Hamed El-Said, Professor in International Business and Political Economy at Manchester Metropolitan University, says the judge made a “Big mistake”.
“Basically it’s a form of deceit, a form of literally entrapping individuals to give information about people who are trying to come back from Syria, or even trying to go there. Instead of doing what you promised to do if they give you information, you’re letting them down”.
Professor Hamed El-Said Muslim is attending an international conference on countering violent extremism in Abu Dhabi. He says Muslim communities throughout the world will have heard about the decision by a British judge to imprison a man whose mother informed police about his whereabouts. This decision, according to El-Said, will take a long time for the Muslim community to recover from:
“It will undermine societal community a great deal and will even further radicalise individuals. It will just give them the message that officials are not really genuine about this, not really interested in helping individuals return, they just have their own priority which is completely different.
“I’m afraid it was a big mistake and now this is in the public eye, almost every Muslim in the UK and Europe knows about this; I think it will take a while to recover from this incident alone”.
22 year old Yusuf Sarwar from Birmingham was persuaded by Mohammed Ahmed to leave the UK for Syria last May. The pair flew to Turkey and then travelled on to Syria. Yusuf left a note behind for his mother saying that he’d gone to help “the oppressed and to fight the enemies of Allah there”. His mother, Majida Sarwar, subsequently showed the letter to the West Midlands Police Department and was told she would receive help to get her son home.
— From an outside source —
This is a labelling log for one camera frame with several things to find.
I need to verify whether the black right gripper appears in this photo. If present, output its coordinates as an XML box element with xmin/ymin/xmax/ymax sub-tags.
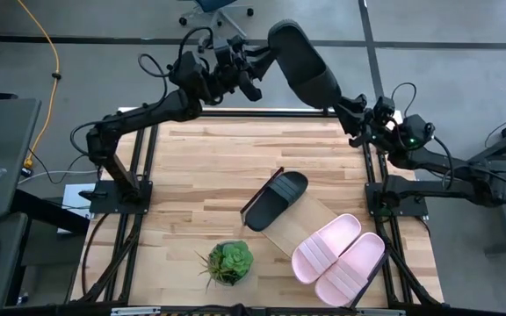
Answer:
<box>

But when the two men landed in Heathrow earlier this year, they were arrested and subsequently pleaded guilty to engaging in conduct in preparation of terrorism acts contrary to Section 5 of the Terrorism Act. The Judge at Woolwich Crown Court praised Mrs. Sarwar for her “extraordinarily brave conduct.” – but still sentenced both her son and his friend to 12 years and eight months in prison.
Following the ruling, Majida Sarwar told reporters she felt let down. “The police say mothers come forward, you can trust us, we will help. But now they will see what happened to my son, what kind of person would go to the police if they think their son will get 12 years in prison? Nobody wants to do that. I did not want that”.
Earlier this year in April, British counter-terrorism police appealed to Muslim women to persuade their relatives not to go to Syria to fight. At the time, the Prime Minister David Cameron said: “We are very concerned as a government and as a country about the threat of terrorism coming out of Syria. And so what we are trying to do is prevent people from travelling there”. Events to highlight the campaign took place in London, Manchester and Birmingham.
The family of Yusuf Sarwar intend to appeal the sentence.